→ Exercise
Print out the entire listing verbatim.

────────────────────

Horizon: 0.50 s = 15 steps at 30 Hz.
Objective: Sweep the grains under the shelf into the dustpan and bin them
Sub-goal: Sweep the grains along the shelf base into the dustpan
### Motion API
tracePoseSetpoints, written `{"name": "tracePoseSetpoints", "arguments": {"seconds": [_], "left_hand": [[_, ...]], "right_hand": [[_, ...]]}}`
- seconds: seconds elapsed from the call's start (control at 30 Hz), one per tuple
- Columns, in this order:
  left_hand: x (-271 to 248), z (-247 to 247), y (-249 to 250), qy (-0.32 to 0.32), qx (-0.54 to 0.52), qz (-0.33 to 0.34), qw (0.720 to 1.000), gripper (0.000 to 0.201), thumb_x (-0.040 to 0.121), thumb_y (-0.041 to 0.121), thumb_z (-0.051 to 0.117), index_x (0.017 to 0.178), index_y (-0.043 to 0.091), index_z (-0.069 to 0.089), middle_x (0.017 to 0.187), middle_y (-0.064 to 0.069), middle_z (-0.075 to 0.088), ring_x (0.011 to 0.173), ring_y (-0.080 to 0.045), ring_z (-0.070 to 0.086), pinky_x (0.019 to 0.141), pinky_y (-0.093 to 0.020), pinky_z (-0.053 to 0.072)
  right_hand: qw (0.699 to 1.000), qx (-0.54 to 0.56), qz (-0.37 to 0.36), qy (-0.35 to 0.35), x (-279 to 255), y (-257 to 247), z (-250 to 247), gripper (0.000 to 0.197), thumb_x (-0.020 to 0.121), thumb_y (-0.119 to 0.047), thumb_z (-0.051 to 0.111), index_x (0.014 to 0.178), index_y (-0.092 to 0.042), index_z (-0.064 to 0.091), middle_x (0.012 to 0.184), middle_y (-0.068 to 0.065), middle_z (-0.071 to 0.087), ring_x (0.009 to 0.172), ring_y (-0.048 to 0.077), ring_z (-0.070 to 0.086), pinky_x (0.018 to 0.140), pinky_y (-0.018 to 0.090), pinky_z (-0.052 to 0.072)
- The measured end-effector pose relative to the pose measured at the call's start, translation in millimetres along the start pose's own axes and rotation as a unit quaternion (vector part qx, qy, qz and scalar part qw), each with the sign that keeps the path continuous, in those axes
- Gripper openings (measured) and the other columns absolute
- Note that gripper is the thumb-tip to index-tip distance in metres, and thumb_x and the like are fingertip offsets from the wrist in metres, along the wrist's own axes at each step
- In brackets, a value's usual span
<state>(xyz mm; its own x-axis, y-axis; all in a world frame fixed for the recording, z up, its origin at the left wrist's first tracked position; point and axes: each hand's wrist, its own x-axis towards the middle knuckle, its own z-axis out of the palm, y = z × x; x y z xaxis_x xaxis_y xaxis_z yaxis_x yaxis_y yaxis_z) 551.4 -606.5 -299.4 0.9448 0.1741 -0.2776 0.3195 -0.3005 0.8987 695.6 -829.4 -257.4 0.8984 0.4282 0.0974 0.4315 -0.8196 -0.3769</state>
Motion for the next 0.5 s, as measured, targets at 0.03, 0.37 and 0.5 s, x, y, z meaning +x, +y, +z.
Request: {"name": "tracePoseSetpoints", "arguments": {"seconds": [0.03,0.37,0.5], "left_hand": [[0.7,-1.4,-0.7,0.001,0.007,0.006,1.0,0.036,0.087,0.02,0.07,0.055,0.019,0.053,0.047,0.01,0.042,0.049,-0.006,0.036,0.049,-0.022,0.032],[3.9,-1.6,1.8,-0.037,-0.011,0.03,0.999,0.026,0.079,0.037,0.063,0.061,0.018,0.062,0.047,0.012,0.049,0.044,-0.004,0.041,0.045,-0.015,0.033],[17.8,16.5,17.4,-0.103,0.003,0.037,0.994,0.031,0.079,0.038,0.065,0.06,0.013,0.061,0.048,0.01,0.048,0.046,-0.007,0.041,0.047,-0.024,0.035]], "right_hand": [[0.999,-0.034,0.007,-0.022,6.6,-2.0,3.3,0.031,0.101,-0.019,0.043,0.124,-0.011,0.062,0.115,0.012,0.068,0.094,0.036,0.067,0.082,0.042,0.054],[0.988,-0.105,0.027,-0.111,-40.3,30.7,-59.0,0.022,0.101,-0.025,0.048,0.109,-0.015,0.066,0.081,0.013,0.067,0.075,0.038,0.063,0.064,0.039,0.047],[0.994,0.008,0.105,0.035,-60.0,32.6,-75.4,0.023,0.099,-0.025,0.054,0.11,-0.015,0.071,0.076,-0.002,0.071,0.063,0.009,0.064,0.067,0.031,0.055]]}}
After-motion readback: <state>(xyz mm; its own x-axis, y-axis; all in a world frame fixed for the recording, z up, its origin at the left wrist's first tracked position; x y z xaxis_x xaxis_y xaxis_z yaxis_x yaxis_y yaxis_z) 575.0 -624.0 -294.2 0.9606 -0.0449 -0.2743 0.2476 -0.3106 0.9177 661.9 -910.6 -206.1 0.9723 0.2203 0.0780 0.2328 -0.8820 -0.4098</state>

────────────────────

→ Your solution
Horizon: 0.50 s = 15 steps at 30 Hz.
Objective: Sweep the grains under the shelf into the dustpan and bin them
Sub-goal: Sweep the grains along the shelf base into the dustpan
### Motion API
tracePoseSetpoints, written `{"name": "tracePoseSetpoints", "arguments": {"seconds": [_], "left_hand": [[_, ...]], "right_hand": [[_, ...]]}}`
- seconds: seconds elapsed from the call's start (control at 30 Hz), one per tuple
- Columns, in this order:
  left_hand: x (-271 to 248), z (-247 to 247), y (-249 to 250), qy (-0.32 to 0.32), qx (-0.54 to 0.52), qz (-0.33 to 0.34), qw (0.720 to 1.000), gripper (0.000 to 0.201), thumb_x (-0.040 to 0.121), thumb_y (-0.041 to 0.121), thumb_z (-0.051 to 0.117), index_x (0.017 to 0.178), index_y (-0.043 to 0.091), index_z (-0.069 to 0.089), middle_x (0.017 to 0.187), middle_y (-0.064 to 0.069), middle_z (-0.075 to 0.088), ring_x (0.011 to 0.173), ring_y (-0.080 to 0.045), ring_z (-0.070 to 0.086), pinky_x (0.019 to 0.141), pinky_y (-0.093 to 0.020), pinky_z (-0.053 to 0.072)
  right_hand: qw (0.699 to 1.000), qx (-0.54 to 0.56), qz (-0.37 to 0.36), qy (-0.35 to 0.35), x (-279 to 255), y (-257 to 247), z (-250 to 247), gripper (0.000 to 0.197), thumb_x (-0.020 to 0.121), thumb_y (-0.119 to 0.047), thumb_z (-0.051 to 0.111), index_x (0.014 to 0.178), index_y (-0.092 to 0.042), index_z (-0.064 to 0.091), middle_x (0.012 to 0.184), middle_y (-0.068 to 0.065), middle_z (-0.071 to 0.087), ring_x (0.009 to 0.172), ring_y (-0.048 to 0.077), ring_z (-0.070 to 0.086), pinky_x (0.018 to 0.140), pinky_y (-0.018 to 0.090), pinky_z (-0.052 to 0.072)
- The measured end-effector pose relative to the pose measured at the call's start, translation in millimetres along the start pose's own axes and rotation as a unit quaternion (vector part qx, qy, qz and scalar part qw), each with the sign that keeps the path continuous, in those axes
- Gripper openings (measured) and the other columns absolute
- Note that gripper is the thumb-tip to index-tip distance in metres, and thumb_x and the like are fingertip offsets from the wrist in metres, along the wrist's own axes at each step
- In brackets, a value's usual span
<state>(xyz mm; its own x-axis, y-axis; all in a world frame fixed for the recording, z up, its origin at the left wrist's first tracked position; point and axes: each hand's wrist, its own x-axis towards the middle knuckle, its own z-axis out of the palm, y = z × x; x y z xaxis_x xaxis_y xaxis_z yaxis_x yaxis_y yaxis_z) 551.4 -606.5 -299.4 0.9448 0.1741 -0.2776 0.3195 -0.3005 0.8987 695.6 -829.4 -257.4 0.8984 0.4282 0.0974 0.4315 -0.8196 -0.3769</state>
Motion for the next 0.5 s, as measured, targets at 0.03, 0.37 and 0.5 s, x, y, z meaning +x, +y, +z.
Request: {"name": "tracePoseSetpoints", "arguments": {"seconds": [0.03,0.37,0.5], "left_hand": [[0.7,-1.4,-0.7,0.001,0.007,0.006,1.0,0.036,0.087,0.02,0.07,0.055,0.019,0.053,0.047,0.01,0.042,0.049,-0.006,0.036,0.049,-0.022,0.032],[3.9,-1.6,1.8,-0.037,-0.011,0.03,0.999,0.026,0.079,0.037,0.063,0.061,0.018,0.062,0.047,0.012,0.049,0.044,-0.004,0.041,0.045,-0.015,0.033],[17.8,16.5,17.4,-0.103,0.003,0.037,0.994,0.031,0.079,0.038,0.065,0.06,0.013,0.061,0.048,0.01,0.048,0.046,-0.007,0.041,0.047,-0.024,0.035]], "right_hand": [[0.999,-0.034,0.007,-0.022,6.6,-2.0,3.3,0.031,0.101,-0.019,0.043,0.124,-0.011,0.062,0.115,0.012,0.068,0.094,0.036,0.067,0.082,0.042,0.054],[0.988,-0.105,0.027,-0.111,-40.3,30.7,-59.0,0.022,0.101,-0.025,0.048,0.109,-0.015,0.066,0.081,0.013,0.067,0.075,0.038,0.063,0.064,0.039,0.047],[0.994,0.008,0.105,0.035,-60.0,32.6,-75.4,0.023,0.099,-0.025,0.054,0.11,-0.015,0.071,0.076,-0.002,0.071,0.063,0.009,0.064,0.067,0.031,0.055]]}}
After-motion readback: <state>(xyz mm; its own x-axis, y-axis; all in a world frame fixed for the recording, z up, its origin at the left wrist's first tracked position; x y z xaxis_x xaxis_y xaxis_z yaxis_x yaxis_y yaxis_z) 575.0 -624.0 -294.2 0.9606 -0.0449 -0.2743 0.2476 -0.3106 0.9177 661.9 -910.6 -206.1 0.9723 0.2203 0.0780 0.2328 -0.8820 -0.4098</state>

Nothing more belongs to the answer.